--- What you need to do ---
After finding "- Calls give" in the data, write out its line and all following lines without change, up to and including the last one. Leave out pictures.

--- Data extract ---
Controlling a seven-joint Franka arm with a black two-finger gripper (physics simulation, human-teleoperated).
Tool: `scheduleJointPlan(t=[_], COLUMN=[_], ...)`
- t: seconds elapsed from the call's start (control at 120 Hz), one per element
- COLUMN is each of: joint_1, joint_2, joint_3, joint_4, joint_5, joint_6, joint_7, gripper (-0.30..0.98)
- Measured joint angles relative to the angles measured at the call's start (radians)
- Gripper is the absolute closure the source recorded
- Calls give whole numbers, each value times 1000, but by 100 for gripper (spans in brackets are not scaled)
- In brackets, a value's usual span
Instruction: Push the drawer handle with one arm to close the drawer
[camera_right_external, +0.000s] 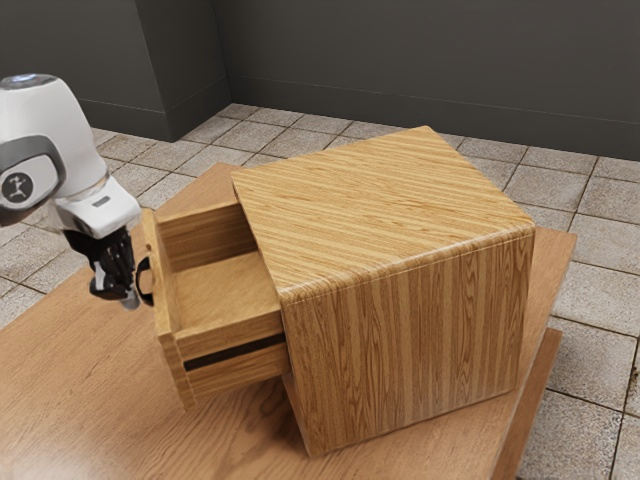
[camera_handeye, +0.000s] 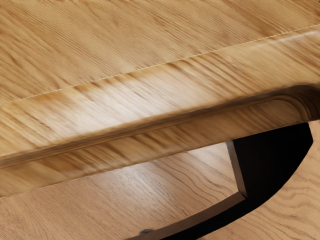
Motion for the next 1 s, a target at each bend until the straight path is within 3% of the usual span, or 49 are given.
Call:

--- Solution to this task ---
- Calls give whole numbers, each value times 1000, but by 100 for gripper (spans in brackets are not scaled)
- In brackets, a value's usual span
Instruction: Push the drawer handle with one arm to close the drawer
[camera_right_external, +0.000s] 
[camera_handeye, +0.000s] 
Motion for the next 1 s, a target at each bend until the straight path is within 3% of the usual span, or 49 are given.
Call:

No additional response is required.